**DATA UNDER STUDY**
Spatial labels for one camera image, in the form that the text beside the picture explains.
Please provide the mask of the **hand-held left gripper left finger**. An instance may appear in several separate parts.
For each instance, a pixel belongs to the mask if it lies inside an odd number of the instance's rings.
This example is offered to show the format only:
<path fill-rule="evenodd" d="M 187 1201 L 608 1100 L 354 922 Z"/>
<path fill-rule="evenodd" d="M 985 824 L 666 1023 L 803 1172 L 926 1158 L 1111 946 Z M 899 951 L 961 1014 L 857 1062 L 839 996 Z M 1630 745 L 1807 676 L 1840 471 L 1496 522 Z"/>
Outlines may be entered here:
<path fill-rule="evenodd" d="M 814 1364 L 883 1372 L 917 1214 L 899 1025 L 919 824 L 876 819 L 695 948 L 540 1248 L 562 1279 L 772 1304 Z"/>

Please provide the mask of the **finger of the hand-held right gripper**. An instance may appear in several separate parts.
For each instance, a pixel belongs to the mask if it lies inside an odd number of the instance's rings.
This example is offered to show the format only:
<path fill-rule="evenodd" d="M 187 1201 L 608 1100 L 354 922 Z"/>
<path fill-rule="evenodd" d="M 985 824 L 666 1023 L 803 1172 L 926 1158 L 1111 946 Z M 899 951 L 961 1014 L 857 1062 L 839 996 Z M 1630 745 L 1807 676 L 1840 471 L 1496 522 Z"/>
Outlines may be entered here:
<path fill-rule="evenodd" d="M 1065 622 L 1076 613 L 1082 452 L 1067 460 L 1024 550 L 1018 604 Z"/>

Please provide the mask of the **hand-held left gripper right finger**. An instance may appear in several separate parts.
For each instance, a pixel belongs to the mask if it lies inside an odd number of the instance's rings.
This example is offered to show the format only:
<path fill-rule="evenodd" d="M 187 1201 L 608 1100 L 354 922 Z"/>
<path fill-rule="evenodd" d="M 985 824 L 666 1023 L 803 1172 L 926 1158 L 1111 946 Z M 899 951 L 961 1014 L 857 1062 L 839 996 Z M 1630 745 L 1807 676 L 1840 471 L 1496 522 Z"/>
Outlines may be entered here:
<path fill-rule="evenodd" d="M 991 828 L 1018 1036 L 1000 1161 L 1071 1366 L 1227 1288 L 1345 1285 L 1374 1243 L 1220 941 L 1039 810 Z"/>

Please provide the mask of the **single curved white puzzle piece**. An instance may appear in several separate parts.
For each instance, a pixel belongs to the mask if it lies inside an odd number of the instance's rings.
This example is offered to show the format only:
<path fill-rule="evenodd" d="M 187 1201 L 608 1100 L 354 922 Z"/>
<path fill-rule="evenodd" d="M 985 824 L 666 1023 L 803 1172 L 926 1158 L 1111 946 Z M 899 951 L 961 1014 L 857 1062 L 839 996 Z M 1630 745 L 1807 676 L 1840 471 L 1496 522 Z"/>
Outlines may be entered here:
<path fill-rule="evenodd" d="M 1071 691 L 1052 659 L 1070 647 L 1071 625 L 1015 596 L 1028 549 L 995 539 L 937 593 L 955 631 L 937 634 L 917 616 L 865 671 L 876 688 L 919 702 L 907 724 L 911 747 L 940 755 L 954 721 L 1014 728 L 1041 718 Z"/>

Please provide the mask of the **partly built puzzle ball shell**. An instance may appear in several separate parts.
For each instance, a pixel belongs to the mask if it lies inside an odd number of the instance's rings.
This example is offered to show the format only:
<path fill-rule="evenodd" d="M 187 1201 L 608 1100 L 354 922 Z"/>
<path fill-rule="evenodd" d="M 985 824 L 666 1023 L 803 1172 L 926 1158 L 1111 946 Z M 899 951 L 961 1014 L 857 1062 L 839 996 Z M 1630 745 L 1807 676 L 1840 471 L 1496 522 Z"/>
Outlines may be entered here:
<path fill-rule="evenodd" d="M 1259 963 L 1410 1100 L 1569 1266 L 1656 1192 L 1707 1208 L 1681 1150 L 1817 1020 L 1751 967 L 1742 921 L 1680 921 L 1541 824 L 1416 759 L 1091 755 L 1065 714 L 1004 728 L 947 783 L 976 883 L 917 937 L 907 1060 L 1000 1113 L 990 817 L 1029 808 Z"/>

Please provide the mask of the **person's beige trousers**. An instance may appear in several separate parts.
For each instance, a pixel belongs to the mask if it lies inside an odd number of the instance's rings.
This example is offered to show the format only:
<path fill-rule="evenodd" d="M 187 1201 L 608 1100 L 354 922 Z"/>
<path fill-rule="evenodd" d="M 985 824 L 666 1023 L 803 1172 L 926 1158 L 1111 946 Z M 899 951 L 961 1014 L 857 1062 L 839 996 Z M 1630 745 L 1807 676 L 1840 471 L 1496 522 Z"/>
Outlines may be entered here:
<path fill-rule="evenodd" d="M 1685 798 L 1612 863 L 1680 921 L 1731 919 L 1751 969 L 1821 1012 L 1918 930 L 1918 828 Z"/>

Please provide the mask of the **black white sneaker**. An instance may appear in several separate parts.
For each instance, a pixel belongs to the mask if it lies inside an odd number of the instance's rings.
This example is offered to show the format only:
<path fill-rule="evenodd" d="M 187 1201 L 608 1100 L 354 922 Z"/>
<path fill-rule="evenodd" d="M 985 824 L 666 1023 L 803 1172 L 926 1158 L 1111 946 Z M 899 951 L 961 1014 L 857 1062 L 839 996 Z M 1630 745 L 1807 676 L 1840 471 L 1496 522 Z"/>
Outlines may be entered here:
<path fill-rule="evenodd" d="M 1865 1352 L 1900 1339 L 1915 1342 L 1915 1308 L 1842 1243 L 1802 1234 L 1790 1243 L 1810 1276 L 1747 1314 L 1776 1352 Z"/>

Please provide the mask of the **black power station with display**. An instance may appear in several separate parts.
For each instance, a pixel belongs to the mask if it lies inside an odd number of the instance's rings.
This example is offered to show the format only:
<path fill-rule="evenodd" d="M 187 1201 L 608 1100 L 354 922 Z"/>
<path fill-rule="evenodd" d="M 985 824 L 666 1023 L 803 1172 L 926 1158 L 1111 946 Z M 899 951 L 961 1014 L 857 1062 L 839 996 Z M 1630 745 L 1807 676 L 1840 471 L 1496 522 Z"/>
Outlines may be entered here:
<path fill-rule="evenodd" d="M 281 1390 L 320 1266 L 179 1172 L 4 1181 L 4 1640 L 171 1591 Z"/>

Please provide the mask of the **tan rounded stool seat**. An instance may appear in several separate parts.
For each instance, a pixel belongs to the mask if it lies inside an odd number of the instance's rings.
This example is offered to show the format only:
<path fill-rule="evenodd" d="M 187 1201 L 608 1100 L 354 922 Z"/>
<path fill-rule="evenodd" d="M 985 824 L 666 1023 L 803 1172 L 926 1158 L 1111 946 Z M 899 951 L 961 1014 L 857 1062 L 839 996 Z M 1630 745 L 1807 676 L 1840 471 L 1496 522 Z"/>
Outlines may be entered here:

**WORK REQUEST**
Please transcribe each entry exactly, keeping every word as it is.

**EXERCISE SOLUTION**
Spatial labels for one camera image, in the form that the text beside the picture explains.
Please provide the mask of the **hand-held left gripper left finger**. An instance may appear in several separate parts.
For each instance, a pixel belongs to the mask if it lies inside an odd number of the instance's rings.
This example is offered to show the format only:
<path fill-rule="evenodd" d="M 187 1201 L 608 1100 L 354 922 Z"/>
<path fill-rule="evenodd" d="M 985 824 L 666 1023 L 803 1172 L 926 1158 L 1111 946 Z M 899 951 L 961 1014 L 857 1062 L 839 996 Z M 1630 745 L 1807 676 L 1840 471 L 1496 522 Z"/>
Outlines may be entered here:
<path fill-rule="evenodd" d="M 814 1364 L 883 1372 L 917 1214 L 899 1025 L 919 824 L 876 819 L 695 948 L 540 1248 L 562 1279 L 772 1304 Z"/>

Please provide the mask of the **finger of the hand-held right gripper**. An instance may appear in several separate parts.
For each instance, a pixel belongs to the mask if it lies inside an odd number of the instance's rings.
This example is offered to show the format only:
<path fill-rule="evenodd" d="M 187 1201 L 608 1100 L 354 922 Z"/>
<path fill-rule="evenodd" d="M 985 824 L 666 1023 L 803 1172 L 926 1158 L 1111 946 Z M 899 951 L 961 1014 L 857 1062 L 839 996 Z M 1630 745 L 1807 676 L 1840 471 L 1496 522 Z"/>
Outlines may be entered here:
<path fill-rule="evenodd" d="M 1065 622 L 1076 613 L 1082 452 L 1067 460 L 1024 550 L 1018 604 Z"/>

Please provide the mask of the **hand-held left gripper right finger**. An instance may appear in several separate parts.
For each instance, a pixel belongs to the mask if it lies inside an odd number of the instance's rings.
This example is offered to show the format only:
<path fill-rule="evenodd" d="M 187 1201 L 608 1100 L 354 922 Z"/>
<path fill-rule="evenodd" d="M 985 824 L 666 1023 L 803 1172 L 926 1158 L 1111 946 Z M 899 951 L 961 1014 L 857 1062 L 839 996 Z M 1630 745 L 1807 676 L 1840 471 L 1496 522 Z"/>
Outlines may be entered here:
<path fill-rule="evenodd" d="M 991 828 L 1018 1036 L 1000 1161 L 1071 1366 L 1227 1288 L 1345 1285 L 1374 1243 L 1220 941 L 1039 810 Z"/>

Please provide the mask of the **single curved white puzzle piece**. An instance may appear in several separate parts.
For each instance, a pixel belongs to the mask if it lies inside an odd number of the instance's rings.
This example is offered to show the format only:
<path fill-rule="evenodd" d="M 187 1201 L 608 1100 L 354 922 Z"/>
<path fill-rule="evenodd" d="M 985 824 L 666 1023 L 803 1172 L 926 1158 L 1111 946 Z M 899 951 L 961 1014 L 857 1062 L 839 996 Z M 1630 745 L 1807 676 L 1840 471 L 1496 522 Z"/>
Outlines may be entered here:
<path fill-rule="evenodd" d="M 1071 691 L 1052 659 L 1070 647 L 1071 625 L 1015 596 L 1028 549 L 995 539 L 937 593 L 955 631 L 937 634 L 917 616 L 865 671 L 876 688 L 919 702 L 907 724 L 911 747 L 940 755 L 954 721 L 1014 728 L 1041 718 Z"/>

Please provide the mask of the **partly built puzzle ball shell**. An instance may appear in several separate parts.
For each instance, a pixel belongs to the mask if it lies inside an odd number of the instance's rings.
This example is offered to show the format only:
<path fill-rule="evenodd" d="M 187 1201 L 608 1100 L 354 922 Z"/>
<path fill-rule="evenodd" d="M 985 824 L 666 1023 L 803 1172 L 926 1158 L 1111 946 Z M 899 951 L 961 1014 L 857 1062 L 839 996 Z M 1630 745 L 1807 676 L 1840 471 L 1496 522 Z"/>
Outlines may be entered here:
<path fill-rule="evenodd" d="M 1259 963 L 1410 1100 L 1569 1266 L 1656 1192 L 1707 1208 L 1681 1150 L 1817 1020 L 1751 967 L 1742 921 L 1680 921 L 1541 824 L 1416 759 L 1091 755 L 1065 714 L 1004 728 L 947 783 L 976 883 L 917 937 L 907 1060 L 1000 1113 L 990 817 L 1029 808 Z"/>

Please provide the mask of the **person's beige trousers**. An instance may appear in several separate parts.
For each instance, a pixel belongs to the mask if it lies inside an odd number of the instance's rings.
This example is offered to show the format only:
<path fill-rule="evenodd" d="M 187 1201 L 608 1100 L 354 922 Z"/>
<path fill-rule="evenodd" d="M 985 824 L 666 1023 L 803 1172 L 926 1158 L 1111 946 Z M 899 951 L 961 1014 L 857 1062 L 839 996 Z M 1630 745 L 1807 676 L 1840 471 L 1496 522 Z"/>
Outlines may be entered here:
<path fill-rule="evenodd" d="M 1685 798 L 1612 863 L 1680 921 L 1731 919 L 1751 969 L 1821 1012 L 1918 930 L 1918 828 Z"/>

Please provide the mask of the **black white sneaker**. An instance may appear in several separate parts.
For each instance, a pixel belongs to the mask if it lies inside an odd number of the instance's rings.
This example is offered to show the format only:
<path fill-rule="evenodd" d="M 187 1201 L 608 1100 L 354 922 Z"/>
<path fill-rule="evenodd" d="M 985 824 L 666 1023 L 803 1172 L 926 1158 L 1111 946 Z M 899 951 L 961 1014 L 857 1062 L 839 996 Z M 1630 745 L 1807 676 L 1840 471 L 1496 522 Z"/>
Outlines may be entered here:
<path fill-rule="evenodd" d="M 1865 1352 L 1900 1339 L 1915 1342 L 1915 1308 L 1842 1243 L 1802 1234 L 1790 1243 L 1810 1276 L 1747 1314 L 1776 1352 Z"/>

Please provide the mask of the **black power station with display**. An instance may appear in several separate parts.
For each instance, a pixel belongs to the mask if it lies inside an odd number of the instance's rings.
This example is offered to show the format only:
<path fill-rule="evenodd" d="M 187 1201 L 608 1100 L 354 922 Z"/>
<path fill-rule="evenodd" d="M 985 824 L 666 1023 L 803 1172 L 926 1158 L 1111 946 Z M 899 951 L 961 1014 L 857 1062 L 839 996 Z M 1630 745 L 1807 676 L 1840 471 L 1496 522 Z"/>
Outlines may be entered here:
<path fill-rule="evenodd" d="M 281 1390 L 320 1266 L 179 1172 L 4 1181 L 4 1640 L 171 1591 Z"/>

Please provide the mask of the **tan rounded stool seat**. An instance may appear in several separate parts.
For each instance, a pixel belongs to the mask if it lies inside an odd number of the instance's rings.
This example is offered to show the format only:
<path fill-rule="evenodd" d="M 187 1201 L 608 1100 L 354 922 Z"/>
<path fill-rule="evenodd" d="M 985 824 L 666 1023 L 803 1172 L 926 1158 L 1111 946 Z M 899 951 L 961 1014 L 857 1062 L 839 996 Z M 1630 745 L 1807 676 L 1840 471 L 1496 522 Z"/>
Outlines may be entered here:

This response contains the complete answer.